# Azure Data Lake Store Output Logstash Plugin

This is a Azure Data Laka Store Output Plugin for [Logstash](https://github.com/elastic/logstash).

This plugin uses the official [Microsoft Data Lake Store Java SDK](https://github.com/Azure/azure-data-lake-store-java) with their custom [AzureDataLakeFilesystem - ADL](https://docs.microsoft.com/en-us/azure/data-lake-store/data-lake-store-overview#what-is-azure-data-lake-store-file-system-adl) protocol, which Microsoft claims is more efficient than WebHDFS.

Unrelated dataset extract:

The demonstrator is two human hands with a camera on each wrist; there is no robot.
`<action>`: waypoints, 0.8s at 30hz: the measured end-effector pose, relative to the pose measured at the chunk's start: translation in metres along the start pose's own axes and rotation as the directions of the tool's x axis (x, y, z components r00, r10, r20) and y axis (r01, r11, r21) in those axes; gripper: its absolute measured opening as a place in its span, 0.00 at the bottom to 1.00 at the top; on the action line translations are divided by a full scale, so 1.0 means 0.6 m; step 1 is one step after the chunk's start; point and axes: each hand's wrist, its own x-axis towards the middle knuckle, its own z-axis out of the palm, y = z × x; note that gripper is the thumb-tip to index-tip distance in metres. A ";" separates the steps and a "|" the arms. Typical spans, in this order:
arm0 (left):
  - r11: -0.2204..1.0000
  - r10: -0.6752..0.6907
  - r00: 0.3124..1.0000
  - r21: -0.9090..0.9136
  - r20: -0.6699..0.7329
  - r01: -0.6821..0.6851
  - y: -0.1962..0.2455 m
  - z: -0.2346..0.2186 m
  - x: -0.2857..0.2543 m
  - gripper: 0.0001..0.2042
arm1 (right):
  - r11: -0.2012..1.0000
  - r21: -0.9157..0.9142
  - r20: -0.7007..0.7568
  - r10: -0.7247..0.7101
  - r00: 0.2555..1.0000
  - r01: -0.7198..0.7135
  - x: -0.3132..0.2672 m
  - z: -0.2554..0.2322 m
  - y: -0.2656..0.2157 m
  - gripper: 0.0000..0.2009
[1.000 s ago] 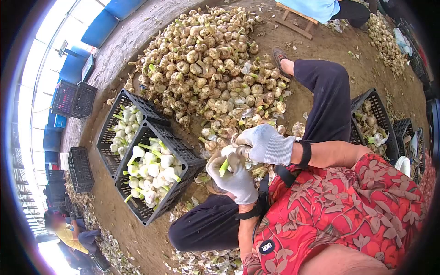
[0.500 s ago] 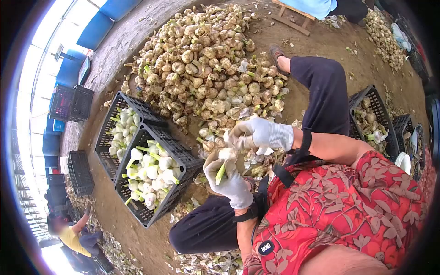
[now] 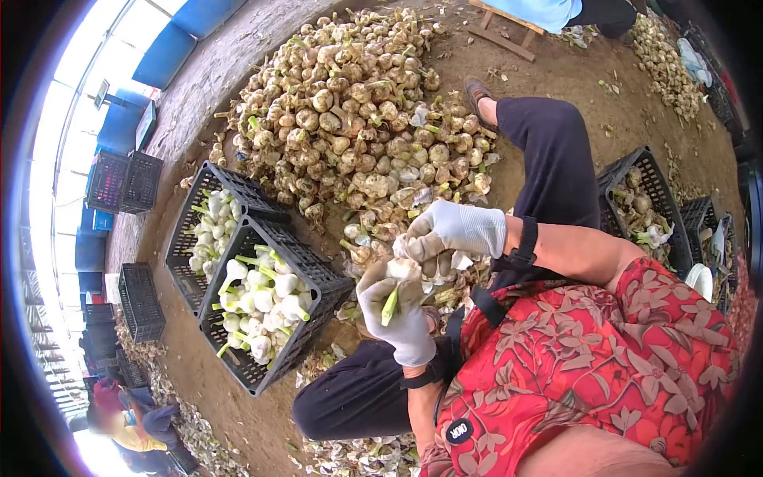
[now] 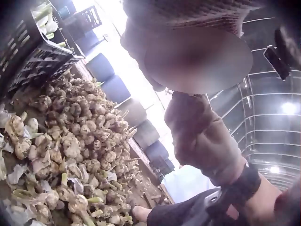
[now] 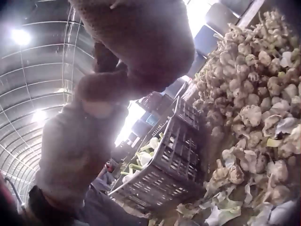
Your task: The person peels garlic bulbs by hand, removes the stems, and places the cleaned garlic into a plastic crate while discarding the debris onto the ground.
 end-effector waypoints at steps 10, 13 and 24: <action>1.000 0.031 0.999 -0.003 0.026 -0.031 0.007 -0.002 -0.003 0.18 | 0.996 0.064 0.097 0.058 0.994 -0.065 0.014 -0.007 0.013 0.13; 0.999 0.014 1.000 -0.048 0.023 -0.013 0.011 -0.001 -0.003 0.18 | 0.993 0.092 0.057 0.063 0.996 -0.068 0.012 -0.008 0.016 0.15; 0.939 0.203 0.977 0.268 0.066 -0.213 0.011 0.003 -0.008 0.15 | 0.600 -0.739 -0.026 -0.481 0.876 0.307 -0.005 0.011 0.006 0.10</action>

It is fully free and fully open source. The license is Apache 2.0, meaning you are pretty much free to use it however you want in whatever way.

## Installing

TBD

### Manual installation on a already deployed Logstash:

You can install the plugin on a already deployed Logstash and avoid messing with the Logstash Gemfile. 
Please note that in this mode you can't alter the plugin source (logstash-output-adls/lib/logstash/outputs/adls.rb) without rebuilding the gem, which makes sense for a production deploy.

Note that you'll need an already built gem file from the previous step.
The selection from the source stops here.